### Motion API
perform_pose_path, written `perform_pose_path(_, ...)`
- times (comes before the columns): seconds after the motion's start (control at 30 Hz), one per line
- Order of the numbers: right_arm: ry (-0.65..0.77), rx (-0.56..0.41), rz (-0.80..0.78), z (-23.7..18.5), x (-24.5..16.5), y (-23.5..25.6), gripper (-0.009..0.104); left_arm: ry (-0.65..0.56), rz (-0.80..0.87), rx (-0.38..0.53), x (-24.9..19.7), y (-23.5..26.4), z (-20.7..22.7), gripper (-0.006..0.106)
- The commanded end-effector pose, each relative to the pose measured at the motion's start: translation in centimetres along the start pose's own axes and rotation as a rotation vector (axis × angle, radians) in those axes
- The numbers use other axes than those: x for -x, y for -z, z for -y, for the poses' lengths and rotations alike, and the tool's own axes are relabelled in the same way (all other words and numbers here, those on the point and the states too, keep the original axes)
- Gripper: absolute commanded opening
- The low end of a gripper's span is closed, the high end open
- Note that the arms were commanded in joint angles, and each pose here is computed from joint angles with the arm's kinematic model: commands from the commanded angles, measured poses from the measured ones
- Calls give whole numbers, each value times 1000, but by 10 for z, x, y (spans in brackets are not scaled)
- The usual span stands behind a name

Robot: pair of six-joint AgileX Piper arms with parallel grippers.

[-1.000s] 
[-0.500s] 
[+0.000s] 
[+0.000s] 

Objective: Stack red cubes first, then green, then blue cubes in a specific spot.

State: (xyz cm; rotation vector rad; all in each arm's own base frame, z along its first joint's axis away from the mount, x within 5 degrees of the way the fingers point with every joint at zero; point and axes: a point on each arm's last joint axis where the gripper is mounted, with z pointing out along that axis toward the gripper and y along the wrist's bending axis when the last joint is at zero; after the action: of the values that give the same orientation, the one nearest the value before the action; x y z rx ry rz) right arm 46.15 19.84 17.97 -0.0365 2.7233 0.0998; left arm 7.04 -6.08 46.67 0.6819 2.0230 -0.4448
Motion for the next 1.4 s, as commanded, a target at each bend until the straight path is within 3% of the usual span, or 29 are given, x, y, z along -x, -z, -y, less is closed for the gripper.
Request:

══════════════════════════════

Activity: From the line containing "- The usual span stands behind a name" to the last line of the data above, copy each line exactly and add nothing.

Written response:
- The usual span stands behind a name

Robot: pair of six-joint AgileX Piper arms with parallel grippers.

[-1.000s] 
[-0.500s] 
[+0.000s] 
[+0.000s] 

Objective: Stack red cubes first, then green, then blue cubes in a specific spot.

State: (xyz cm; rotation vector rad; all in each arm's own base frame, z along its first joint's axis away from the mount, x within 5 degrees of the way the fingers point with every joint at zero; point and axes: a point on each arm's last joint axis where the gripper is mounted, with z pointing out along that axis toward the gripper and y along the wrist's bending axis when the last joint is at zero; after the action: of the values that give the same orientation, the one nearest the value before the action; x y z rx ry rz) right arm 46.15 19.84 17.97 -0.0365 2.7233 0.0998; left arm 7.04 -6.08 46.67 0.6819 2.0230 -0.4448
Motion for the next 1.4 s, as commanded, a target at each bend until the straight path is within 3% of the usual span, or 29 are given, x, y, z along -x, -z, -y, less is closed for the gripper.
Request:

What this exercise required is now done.